Charlie ’ook examined the guns. “This looks a good one, Hu.” Hubert took it into his hand. The stock was cold and greasy with dirty oil. He hesitated. “Look, I’ll show you.” Charlie ’ook swung Willy from his shoulders and took the gun from Hubert.
He demonstrated how to hold it. “Now you have a go. Ten shots he gets, doesn’t he?” he called to the man.
“That’s right. Ten shots for a bob.” The attendant with the droopy moustache and the grubby white coat barely looked up from his examination of the caked grime in his nails. “If you knock down ten ducks while in motion you get the rabbit or any other of these magnificent toys—on the left ’ere—you may choose. Ten ducks—the toy of your choice.” He sighed. “Or, ’aving achieved your perfect score, you are entitled to add to that score with another free round. Seven or more hits on your free round will make you eligible for the grand prize,” he lifted his elbow to indicate a huge box with a teapot on top, “a beautiful genuine Wedgwood tea set as from the factory.”

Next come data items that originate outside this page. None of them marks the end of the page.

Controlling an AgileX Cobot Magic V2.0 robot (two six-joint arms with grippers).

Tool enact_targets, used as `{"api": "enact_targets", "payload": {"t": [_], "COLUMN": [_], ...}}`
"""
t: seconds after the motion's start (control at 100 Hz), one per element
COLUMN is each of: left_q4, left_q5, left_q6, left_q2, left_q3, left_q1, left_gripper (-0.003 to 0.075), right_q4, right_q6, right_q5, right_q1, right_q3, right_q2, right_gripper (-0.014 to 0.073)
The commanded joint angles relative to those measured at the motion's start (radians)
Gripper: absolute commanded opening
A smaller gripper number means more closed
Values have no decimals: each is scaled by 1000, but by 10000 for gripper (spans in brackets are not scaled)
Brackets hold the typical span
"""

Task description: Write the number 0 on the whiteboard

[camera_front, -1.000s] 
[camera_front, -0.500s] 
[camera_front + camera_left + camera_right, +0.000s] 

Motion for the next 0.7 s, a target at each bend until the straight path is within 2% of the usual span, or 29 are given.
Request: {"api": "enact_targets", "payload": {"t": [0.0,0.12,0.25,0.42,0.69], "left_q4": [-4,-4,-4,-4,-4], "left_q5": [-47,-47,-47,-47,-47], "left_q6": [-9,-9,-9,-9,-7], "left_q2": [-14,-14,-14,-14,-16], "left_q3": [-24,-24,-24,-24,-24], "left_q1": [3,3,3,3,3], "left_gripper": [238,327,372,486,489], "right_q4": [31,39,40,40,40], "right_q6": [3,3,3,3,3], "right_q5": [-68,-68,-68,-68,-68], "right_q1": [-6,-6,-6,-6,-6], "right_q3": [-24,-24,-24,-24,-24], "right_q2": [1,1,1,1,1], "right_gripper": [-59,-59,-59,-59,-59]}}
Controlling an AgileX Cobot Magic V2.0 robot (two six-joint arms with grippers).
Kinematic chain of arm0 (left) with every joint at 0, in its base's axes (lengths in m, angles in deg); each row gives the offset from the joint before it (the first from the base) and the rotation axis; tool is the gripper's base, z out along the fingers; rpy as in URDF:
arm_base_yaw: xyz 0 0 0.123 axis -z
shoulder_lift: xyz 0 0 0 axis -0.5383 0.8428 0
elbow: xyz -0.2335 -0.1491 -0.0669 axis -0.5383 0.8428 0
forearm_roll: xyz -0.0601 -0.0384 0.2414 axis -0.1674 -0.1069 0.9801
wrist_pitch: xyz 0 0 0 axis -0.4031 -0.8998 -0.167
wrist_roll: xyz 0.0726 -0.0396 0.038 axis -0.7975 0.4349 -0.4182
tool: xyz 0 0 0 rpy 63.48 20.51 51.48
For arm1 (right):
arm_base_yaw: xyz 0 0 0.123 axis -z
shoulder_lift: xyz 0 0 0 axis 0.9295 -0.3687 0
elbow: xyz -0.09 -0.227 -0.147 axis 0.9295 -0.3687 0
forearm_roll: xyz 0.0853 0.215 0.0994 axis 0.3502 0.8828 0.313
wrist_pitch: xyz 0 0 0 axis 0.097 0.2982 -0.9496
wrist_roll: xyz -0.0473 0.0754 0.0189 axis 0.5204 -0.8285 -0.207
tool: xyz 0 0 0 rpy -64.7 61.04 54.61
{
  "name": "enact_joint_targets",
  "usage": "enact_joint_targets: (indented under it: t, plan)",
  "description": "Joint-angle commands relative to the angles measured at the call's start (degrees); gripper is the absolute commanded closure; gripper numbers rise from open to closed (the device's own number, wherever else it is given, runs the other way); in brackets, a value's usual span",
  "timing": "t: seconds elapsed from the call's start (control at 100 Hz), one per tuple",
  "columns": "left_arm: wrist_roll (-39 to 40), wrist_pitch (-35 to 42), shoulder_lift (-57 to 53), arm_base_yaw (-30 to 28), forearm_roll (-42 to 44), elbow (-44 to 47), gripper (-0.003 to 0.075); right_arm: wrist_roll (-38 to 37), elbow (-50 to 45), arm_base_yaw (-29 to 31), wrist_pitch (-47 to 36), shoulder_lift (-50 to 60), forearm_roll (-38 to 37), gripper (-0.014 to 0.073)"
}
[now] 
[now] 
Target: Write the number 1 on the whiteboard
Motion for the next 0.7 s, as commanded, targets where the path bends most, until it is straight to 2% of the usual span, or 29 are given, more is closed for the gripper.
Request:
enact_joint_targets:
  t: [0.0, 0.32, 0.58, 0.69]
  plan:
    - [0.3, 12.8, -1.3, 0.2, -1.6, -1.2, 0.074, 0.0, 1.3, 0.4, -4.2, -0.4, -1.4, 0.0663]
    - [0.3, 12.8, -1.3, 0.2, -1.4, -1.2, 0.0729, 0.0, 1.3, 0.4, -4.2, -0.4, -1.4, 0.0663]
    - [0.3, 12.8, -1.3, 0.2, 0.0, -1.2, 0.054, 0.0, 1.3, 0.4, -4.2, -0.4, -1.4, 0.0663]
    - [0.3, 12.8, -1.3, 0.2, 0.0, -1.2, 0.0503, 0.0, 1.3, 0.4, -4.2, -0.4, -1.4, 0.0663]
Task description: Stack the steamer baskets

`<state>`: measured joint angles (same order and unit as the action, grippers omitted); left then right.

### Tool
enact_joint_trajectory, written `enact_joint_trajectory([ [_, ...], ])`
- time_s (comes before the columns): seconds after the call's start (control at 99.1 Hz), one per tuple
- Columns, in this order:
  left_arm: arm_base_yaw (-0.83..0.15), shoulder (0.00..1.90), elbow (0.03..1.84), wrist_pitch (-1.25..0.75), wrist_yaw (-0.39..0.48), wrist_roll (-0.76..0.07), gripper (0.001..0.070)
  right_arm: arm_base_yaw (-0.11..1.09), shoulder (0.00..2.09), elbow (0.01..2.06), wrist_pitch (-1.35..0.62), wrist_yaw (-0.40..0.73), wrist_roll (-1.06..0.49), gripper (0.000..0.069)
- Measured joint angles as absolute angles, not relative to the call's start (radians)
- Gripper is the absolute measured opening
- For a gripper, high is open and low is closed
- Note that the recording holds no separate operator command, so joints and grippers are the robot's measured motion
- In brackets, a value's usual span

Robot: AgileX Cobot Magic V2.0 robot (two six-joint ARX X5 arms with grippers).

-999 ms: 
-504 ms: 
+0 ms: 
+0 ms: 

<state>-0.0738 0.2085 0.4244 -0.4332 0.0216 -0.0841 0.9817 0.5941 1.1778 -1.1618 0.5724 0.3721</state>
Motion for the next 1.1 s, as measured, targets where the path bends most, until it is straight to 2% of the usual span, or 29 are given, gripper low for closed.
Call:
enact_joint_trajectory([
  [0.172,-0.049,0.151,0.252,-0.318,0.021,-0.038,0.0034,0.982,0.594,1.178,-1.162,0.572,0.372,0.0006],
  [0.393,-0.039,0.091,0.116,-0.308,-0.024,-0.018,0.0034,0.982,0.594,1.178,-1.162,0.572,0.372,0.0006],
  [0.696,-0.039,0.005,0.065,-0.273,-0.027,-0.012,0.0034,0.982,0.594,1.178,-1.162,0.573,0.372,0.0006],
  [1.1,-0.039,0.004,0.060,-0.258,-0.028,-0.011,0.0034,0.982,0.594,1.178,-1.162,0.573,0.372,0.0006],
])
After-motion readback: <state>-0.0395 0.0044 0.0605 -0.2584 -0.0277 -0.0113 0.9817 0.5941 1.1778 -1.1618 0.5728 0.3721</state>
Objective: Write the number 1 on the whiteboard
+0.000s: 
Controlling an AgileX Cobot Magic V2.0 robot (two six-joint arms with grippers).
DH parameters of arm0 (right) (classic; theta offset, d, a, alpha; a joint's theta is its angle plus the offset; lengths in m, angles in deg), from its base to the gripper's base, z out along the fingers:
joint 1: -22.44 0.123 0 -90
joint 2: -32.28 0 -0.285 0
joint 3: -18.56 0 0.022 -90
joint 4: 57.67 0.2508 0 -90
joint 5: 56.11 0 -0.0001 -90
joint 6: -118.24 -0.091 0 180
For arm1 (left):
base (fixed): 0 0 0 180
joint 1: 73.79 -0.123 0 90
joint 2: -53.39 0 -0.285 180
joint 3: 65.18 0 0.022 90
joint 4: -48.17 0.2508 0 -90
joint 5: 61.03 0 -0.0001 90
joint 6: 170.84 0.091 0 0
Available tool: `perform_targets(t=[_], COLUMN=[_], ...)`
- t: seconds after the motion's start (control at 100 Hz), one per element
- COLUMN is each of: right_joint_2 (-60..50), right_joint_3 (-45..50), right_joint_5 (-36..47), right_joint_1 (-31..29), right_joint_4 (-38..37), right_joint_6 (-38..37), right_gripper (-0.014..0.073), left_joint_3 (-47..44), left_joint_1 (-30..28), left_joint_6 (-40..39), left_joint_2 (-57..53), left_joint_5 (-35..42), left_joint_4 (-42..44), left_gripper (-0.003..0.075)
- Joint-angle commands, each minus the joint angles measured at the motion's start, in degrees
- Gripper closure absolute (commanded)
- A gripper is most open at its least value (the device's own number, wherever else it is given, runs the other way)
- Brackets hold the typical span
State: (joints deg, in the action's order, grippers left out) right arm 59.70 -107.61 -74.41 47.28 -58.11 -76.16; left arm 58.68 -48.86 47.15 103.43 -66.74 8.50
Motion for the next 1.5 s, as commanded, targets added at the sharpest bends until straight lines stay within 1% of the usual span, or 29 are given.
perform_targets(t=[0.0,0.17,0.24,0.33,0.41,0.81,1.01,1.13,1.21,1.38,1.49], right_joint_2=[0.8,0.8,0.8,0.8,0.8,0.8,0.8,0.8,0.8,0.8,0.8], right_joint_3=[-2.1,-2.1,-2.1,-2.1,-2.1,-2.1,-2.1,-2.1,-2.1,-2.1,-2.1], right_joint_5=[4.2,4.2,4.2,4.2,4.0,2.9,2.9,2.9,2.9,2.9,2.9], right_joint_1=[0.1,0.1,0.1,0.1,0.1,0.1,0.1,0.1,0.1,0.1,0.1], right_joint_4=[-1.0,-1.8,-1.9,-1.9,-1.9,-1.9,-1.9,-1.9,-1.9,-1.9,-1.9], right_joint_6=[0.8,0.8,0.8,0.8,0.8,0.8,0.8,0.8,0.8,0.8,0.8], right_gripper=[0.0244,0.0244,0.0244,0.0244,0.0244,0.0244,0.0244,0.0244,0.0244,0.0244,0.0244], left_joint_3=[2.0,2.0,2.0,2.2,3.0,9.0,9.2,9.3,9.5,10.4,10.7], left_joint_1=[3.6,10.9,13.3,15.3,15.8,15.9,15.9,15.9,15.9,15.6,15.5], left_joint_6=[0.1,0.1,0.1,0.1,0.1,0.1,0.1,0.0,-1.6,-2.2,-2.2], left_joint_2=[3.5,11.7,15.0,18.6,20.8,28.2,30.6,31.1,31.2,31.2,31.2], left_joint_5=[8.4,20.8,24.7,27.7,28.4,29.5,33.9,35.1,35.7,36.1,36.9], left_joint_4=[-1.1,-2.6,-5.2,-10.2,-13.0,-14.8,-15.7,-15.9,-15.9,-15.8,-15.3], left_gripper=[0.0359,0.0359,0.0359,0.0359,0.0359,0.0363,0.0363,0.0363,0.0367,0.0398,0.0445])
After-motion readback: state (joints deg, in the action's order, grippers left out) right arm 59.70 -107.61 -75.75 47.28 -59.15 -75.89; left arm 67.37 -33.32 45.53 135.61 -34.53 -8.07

The ducks were on the top level and seemed to Hubert to be moving very fast. Below them a line of large mice went at a much slower pace. Hubert opened his mouth to speak.
“Or,” said the man suddenly, “nine knockdowns entitles you to any object in that group, eight to any object in that group, seven to any object in that group. And—for five knockdowns you get one of these attractive cutie-pie dolls.”
“What about six?” asked Hubert.
“Cutie-pie.”
“What d’you get for knocking down the mice?”
“Mice don’t count,” snapped the man.
“We’ll take a bob’s worth,” said Charlie ’ook. “Okay, Hu. Take a coupla’ shots and see how you do. Most of these guns don’t shoot true—you’ll most likely have to aim off a bit to the right or a bit to the left. You’ll soon get the knack of it.”
Hubert tucked the stock against his shoulder and bent low. The ducks flashed past the sights. He pulled the trigger. Clang!
“You hit one!”
“Did I?” Hubert glanced up, smiling. It wasn’t difficult after all. He bent low and pulled the trigger again. Unharmed, the ducks marched. Out of his ten shots, he hit three ducks and a couple of mice.